Cookbook
Agents & skills · for AI agents

Built-in tools (and the system MCP)

The tools the platform ships — lead capture, documents, follow-ups, web search — plus the auto-installed time/weather/location server.

MCP tools:list_toolsupdate_agent

You don't have to build the common tools — the platform ships them. Attach the ones this agent's job needs with update_agent(name, add_tools=[…]); keep the set small (see Design principles). Always confirm the exact names on your tenant with list_tools() — that is the source of truth.

tools=[…] replaces the whole list; add_tools / remove_tools change one item. Passing tools= with only the tools you're thinking about silently drops every tool you didn't read first — this has happened in production and nobody noticed until a feature stopped working. Reach for tools= only when you deliberately mean "exactly this set", and read the returned agent to confirm the final list either way. The same pairs exist for skills (add_skills/remove_skills) and knowledge bases (add_knowledge_bases/remove_knowledge_bases).

The built-in tools

ToolWhat it does
web_searchLook something up on the open web.
save_contactCapture the end user's contact details into their profile — the platform's lead-capture / records path. Returns a real reference code (AB2C-D3EF style) the agent relays to the user; look codes up on the user's detail page (recent_refs).
export_documentGenerate a structured document (a branded summary / report) for the conversation.
schedule_followupProactively follow up later ("check back in 2 days") or book a user-requested callback — the message is sent for you. Returns a real booking reference traceable to the scheduled task. For absolute times ("tomorrow 10am") instruct the model to pass run_at (local ISO datetime + optional tz) — the server resolves the user's timezone; hand-computed delay_seconds is for relative times only, and models get the arithmetic wrong.

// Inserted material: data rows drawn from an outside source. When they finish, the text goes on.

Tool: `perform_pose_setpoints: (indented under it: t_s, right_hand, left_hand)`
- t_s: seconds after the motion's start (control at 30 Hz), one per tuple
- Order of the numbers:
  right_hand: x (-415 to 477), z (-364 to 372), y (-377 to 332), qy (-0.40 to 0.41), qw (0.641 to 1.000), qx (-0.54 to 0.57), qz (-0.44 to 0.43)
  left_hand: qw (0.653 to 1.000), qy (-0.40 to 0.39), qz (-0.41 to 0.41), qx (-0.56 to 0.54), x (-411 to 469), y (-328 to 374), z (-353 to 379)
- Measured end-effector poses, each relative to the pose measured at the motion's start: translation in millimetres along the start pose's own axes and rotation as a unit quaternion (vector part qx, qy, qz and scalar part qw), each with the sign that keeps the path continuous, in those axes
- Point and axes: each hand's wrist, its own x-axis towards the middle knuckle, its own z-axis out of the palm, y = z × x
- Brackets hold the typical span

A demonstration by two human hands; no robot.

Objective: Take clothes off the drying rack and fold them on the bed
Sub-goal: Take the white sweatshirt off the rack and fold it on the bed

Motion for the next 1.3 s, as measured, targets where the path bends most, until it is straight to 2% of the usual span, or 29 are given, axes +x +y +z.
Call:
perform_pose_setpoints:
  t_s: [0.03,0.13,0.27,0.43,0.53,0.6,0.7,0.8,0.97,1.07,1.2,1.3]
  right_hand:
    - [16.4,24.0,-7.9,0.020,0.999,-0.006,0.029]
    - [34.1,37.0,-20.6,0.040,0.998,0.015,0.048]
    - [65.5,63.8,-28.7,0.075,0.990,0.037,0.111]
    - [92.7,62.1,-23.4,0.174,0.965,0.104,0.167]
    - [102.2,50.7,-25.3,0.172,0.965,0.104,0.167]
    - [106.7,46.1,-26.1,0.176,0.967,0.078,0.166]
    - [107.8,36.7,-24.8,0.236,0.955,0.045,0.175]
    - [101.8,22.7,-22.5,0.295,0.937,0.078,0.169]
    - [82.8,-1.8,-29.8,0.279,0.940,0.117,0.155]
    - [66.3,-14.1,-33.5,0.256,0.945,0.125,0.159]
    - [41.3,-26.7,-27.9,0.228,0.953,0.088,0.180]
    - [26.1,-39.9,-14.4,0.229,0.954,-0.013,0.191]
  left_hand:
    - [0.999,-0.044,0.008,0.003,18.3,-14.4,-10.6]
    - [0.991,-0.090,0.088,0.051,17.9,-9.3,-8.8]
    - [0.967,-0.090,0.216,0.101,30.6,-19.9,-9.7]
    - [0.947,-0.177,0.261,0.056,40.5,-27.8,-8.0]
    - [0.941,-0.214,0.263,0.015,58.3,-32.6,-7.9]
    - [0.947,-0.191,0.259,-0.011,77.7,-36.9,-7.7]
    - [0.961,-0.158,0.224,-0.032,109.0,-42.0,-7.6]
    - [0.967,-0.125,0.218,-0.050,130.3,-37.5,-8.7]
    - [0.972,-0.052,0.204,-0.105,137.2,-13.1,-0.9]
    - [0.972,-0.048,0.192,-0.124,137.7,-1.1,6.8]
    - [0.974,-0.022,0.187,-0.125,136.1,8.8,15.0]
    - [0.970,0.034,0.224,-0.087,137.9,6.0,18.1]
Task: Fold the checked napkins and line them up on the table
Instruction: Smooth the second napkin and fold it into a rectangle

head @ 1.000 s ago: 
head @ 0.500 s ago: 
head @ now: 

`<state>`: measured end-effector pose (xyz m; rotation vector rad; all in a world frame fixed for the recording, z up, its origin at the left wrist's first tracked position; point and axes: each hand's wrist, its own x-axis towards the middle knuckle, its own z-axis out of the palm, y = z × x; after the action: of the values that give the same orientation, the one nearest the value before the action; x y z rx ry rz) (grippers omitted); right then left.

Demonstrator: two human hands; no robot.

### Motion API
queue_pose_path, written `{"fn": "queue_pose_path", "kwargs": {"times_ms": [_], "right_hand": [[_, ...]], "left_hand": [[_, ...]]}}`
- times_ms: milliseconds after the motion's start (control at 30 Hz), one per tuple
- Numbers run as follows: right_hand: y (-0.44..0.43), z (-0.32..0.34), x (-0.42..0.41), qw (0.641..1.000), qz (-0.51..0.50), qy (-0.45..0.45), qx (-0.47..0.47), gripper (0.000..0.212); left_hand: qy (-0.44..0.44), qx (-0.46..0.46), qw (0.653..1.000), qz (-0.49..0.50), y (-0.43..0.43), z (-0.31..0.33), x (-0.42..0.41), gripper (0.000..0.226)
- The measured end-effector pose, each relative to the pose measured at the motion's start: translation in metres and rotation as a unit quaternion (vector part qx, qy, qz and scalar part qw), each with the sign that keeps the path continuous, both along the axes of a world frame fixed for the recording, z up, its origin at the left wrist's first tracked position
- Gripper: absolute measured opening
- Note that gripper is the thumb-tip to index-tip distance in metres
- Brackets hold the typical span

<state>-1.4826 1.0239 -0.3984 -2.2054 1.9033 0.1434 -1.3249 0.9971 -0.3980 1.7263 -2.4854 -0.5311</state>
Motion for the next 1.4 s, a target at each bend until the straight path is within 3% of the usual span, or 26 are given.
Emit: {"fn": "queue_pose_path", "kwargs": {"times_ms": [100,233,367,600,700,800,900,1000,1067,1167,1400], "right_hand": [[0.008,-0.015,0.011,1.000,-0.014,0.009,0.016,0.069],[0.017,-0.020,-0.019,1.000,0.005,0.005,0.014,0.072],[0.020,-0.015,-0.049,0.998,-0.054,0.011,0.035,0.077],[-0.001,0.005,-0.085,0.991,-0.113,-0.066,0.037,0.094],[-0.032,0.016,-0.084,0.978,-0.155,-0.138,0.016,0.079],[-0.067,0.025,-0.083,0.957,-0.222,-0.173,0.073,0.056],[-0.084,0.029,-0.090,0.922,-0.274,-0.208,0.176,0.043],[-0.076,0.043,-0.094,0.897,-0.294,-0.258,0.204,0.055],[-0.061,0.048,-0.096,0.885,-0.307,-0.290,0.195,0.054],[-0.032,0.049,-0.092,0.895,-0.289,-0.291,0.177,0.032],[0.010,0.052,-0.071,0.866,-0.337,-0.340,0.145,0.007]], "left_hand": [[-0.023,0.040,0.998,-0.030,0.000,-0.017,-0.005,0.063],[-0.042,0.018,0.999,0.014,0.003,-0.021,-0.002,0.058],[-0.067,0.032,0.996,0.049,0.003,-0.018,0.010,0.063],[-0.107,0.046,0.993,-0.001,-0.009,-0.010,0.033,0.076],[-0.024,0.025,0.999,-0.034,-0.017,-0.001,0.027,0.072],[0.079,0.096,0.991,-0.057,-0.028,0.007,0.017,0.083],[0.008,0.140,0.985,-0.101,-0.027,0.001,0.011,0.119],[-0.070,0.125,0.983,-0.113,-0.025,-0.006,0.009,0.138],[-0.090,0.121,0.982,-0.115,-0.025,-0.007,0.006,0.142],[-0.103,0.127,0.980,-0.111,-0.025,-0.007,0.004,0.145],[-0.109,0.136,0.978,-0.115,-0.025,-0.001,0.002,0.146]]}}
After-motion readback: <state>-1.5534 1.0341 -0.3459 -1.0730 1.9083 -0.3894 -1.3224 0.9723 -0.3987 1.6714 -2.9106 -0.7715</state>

Window: up to 7 days.
schedule_reminderSet a reminder for the end user; list_reminders / cancel_reminder manage them.
compute_chartWork out a derived series in code — share of total, growth %, running total, a projection at a fixed rate, or a metered bill (base fee + allowance + per-unit overage). Attached automatically to any agent that already has tools, so you rarely add it by hand. See Charts in answers.

load_skill is also built in, but you don't attach it — the model pulls a skill on its own when a skill's description matches.

list_tools()                                              # exact names available on your tenant
update_agent(name="Support", add_tools=["save_contact", "schedule_followup"])   # incremental — keeps what's there

Capturing a contact with save_contact populates the user's record; combined with ask_forms on the agent, structured intake lands as records you can review in the console.

The platform backs these two up automatically. When the end user's message contains a clear signal — a phone number / email (any language, incl. spelled-out digits and spaced formats), or a "call me tomorrow morning"-style callback request — and save_contact / schedule_followup is enabled, the platform injects a per-turn hint reminding the model to call the tool before answering. Benchmarked on production backends, this lifted lead-capture compliance on the weakest model from ~85% to 100% with zero false saves (the hint carries an "ignore if wrong" escape hatch, so an over-eager detector cannot cause bad data). You get this for free — no configuration; your skill should still state the trigger in its description (see Author a skill), the hint is a safety net, not a replacement.

The system MCP — already installed

Every tenant gets a built-in system MCP server, enabled by default, with keyless tools for local time, weather, and IP geolocation (city / region / timezone). You don't register it — it's there. Its tools show up in list_tools() alongside the built-ins above, ready to attach.

So "what's the weather where the user is?" or "what's their local time?" work out of the box — the platform injects the end user's client IP, so location-aware answers need no setup.